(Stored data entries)
····················
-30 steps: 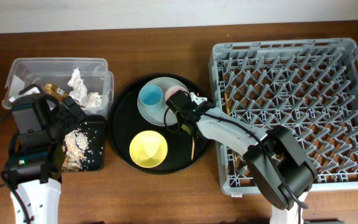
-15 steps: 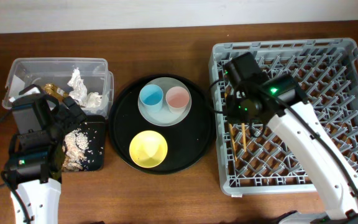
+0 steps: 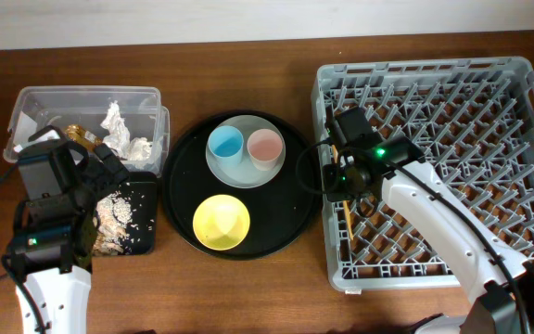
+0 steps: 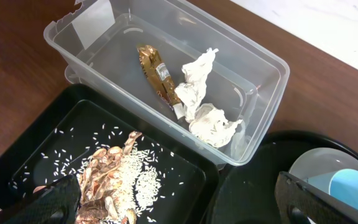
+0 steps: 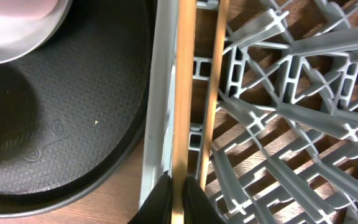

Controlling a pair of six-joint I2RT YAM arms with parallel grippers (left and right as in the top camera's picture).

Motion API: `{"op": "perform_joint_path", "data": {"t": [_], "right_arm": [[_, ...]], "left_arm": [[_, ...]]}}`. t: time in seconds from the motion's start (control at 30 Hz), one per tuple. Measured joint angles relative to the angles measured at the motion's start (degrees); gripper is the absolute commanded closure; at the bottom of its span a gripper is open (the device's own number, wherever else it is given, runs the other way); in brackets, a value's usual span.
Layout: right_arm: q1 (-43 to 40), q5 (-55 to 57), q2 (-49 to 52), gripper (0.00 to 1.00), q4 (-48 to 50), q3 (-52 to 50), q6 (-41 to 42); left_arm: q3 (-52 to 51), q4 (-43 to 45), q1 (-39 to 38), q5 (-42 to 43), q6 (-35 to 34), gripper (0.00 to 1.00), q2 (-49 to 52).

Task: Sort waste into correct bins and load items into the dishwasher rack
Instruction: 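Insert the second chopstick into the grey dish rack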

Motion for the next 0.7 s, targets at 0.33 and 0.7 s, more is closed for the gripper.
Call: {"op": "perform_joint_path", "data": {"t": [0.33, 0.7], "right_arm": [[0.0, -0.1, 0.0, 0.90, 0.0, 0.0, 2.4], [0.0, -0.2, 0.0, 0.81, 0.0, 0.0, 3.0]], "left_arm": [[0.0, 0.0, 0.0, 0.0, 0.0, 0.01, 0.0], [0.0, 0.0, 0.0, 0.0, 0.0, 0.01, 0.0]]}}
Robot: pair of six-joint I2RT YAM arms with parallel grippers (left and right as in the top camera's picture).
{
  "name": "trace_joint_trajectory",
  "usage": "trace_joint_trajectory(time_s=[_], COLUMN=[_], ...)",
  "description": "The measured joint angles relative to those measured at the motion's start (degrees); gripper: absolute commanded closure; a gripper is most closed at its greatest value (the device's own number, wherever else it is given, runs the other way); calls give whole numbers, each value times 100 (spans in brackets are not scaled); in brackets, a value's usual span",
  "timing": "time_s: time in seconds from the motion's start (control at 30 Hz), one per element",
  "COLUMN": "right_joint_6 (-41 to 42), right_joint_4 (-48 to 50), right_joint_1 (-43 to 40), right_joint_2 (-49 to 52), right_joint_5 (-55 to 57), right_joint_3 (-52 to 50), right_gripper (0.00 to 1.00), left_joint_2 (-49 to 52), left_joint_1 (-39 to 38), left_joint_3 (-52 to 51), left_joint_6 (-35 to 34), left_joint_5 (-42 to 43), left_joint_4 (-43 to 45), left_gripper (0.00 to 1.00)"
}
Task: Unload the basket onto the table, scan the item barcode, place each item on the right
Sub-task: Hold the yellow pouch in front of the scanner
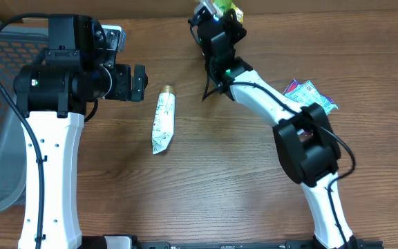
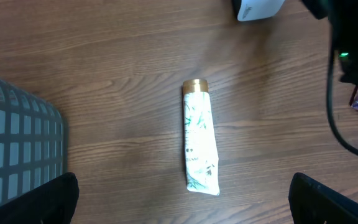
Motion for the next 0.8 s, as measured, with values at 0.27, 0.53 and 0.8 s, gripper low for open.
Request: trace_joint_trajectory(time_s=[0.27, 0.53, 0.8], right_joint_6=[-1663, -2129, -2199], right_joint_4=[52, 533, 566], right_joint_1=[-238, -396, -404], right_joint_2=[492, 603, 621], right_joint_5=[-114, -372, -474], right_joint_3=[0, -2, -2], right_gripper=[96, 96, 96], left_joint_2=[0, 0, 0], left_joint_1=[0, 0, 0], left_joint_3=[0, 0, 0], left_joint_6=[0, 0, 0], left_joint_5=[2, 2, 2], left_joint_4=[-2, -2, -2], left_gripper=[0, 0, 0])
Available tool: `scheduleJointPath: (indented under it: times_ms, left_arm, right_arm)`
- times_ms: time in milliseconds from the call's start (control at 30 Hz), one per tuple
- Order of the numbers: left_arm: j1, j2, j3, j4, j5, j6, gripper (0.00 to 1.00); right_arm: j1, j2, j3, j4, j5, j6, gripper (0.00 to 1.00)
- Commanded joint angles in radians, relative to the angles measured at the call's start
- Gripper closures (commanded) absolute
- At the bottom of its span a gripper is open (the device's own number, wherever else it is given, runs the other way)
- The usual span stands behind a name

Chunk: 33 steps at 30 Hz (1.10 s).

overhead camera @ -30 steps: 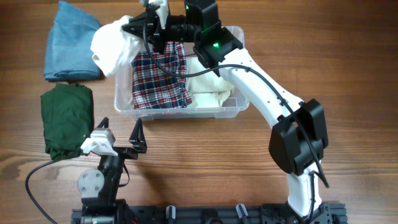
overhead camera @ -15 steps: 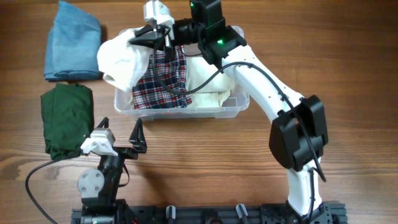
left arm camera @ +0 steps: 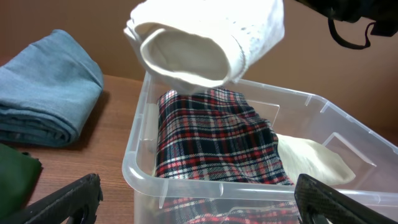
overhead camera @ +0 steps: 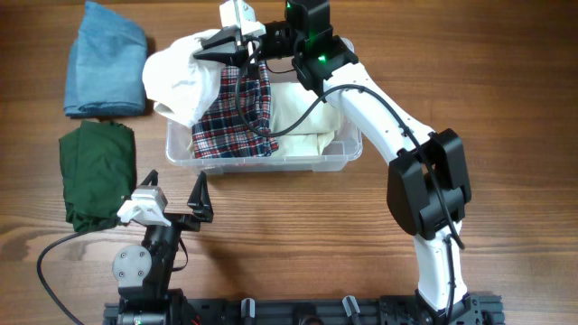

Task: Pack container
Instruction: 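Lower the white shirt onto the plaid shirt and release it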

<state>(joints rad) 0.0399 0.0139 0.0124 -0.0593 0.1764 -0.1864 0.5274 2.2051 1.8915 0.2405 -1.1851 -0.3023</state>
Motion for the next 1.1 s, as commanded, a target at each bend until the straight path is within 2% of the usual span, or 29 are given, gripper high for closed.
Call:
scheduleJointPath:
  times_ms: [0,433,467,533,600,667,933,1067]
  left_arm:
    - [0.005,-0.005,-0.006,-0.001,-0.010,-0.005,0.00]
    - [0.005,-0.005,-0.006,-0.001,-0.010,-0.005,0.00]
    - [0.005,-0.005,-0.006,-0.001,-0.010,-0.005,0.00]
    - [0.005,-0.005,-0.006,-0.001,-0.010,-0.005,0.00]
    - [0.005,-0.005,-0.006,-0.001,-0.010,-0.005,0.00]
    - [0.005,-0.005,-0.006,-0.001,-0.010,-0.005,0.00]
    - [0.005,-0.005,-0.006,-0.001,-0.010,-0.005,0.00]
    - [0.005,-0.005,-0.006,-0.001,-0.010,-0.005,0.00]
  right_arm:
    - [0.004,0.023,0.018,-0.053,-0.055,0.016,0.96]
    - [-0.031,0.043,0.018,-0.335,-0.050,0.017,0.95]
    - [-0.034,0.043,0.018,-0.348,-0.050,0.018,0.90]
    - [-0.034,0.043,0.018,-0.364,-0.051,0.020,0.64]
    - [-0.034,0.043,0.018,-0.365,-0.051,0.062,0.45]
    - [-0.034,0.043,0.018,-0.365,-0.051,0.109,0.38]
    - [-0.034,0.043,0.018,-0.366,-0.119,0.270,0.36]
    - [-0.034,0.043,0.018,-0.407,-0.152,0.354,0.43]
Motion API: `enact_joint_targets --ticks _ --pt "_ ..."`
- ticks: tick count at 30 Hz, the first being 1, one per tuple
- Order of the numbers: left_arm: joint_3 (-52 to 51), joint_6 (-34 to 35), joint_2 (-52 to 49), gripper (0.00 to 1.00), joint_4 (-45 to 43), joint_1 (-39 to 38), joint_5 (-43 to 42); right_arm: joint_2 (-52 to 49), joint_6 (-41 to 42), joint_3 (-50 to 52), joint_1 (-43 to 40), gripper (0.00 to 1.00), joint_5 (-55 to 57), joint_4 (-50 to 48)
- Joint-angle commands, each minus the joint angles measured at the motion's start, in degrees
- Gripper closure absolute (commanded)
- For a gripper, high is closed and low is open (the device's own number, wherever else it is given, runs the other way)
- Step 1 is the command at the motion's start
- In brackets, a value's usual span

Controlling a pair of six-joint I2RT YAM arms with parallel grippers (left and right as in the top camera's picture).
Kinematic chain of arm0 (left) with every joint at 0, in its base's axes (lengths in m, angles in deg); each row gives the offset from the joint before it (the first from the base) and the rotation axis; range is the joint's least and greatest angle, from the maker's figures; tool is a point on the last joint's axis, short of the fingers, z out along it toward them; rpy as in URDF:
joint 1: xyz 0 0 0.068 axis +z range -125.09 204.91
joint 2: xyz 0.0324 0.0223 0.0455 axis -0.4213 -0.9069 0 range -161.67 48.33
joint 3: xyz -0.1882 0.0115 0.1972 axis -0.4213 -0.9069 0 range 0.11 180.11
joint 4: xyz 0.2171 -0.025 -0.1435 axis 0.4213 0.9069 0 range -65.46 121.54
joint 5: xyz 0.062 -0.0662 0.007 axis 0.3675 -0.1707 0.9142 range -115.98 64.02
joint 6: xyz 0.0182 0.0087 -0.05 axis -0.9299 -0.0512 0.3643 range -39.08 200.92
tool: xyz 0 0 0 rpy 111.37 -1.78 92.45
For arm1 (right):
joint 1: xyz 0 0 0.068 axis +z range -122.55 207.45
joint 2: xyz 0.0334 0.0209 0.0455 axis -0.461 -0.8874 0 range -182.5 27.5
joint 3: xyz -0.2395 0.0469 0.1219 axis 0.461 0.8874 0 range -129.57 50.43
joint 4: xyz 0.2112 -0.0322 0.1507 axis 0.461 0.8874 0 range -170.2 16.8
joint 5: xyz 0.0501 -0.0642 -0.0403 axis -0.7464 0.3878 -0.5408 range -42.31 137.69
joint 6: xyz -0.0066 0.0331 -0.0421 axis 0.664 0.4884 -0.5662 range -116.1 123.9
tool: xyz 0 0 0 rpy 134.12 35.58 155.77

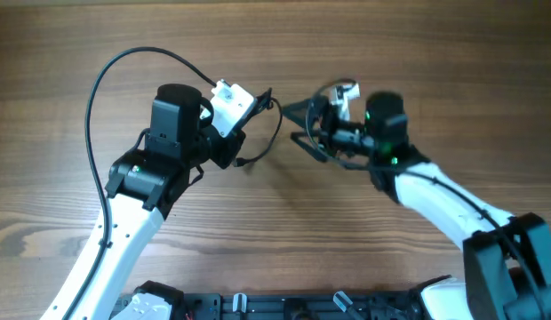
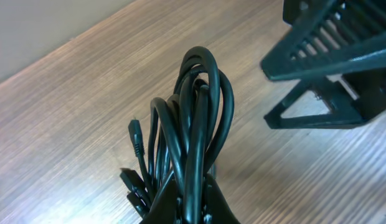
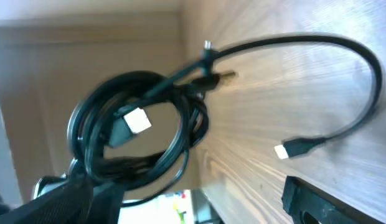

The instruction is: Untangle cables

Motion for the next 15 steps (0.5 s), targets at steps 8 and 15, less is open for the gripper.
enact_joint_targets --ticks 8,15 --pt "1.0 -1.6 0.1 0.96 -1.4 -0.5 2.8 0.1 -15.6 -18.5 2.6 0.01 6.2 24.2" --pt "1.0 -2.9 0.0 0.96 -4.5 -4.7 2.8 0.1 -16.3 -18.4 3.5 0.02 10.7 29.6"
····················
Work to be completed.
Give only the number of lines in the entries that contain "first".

Answer space.
2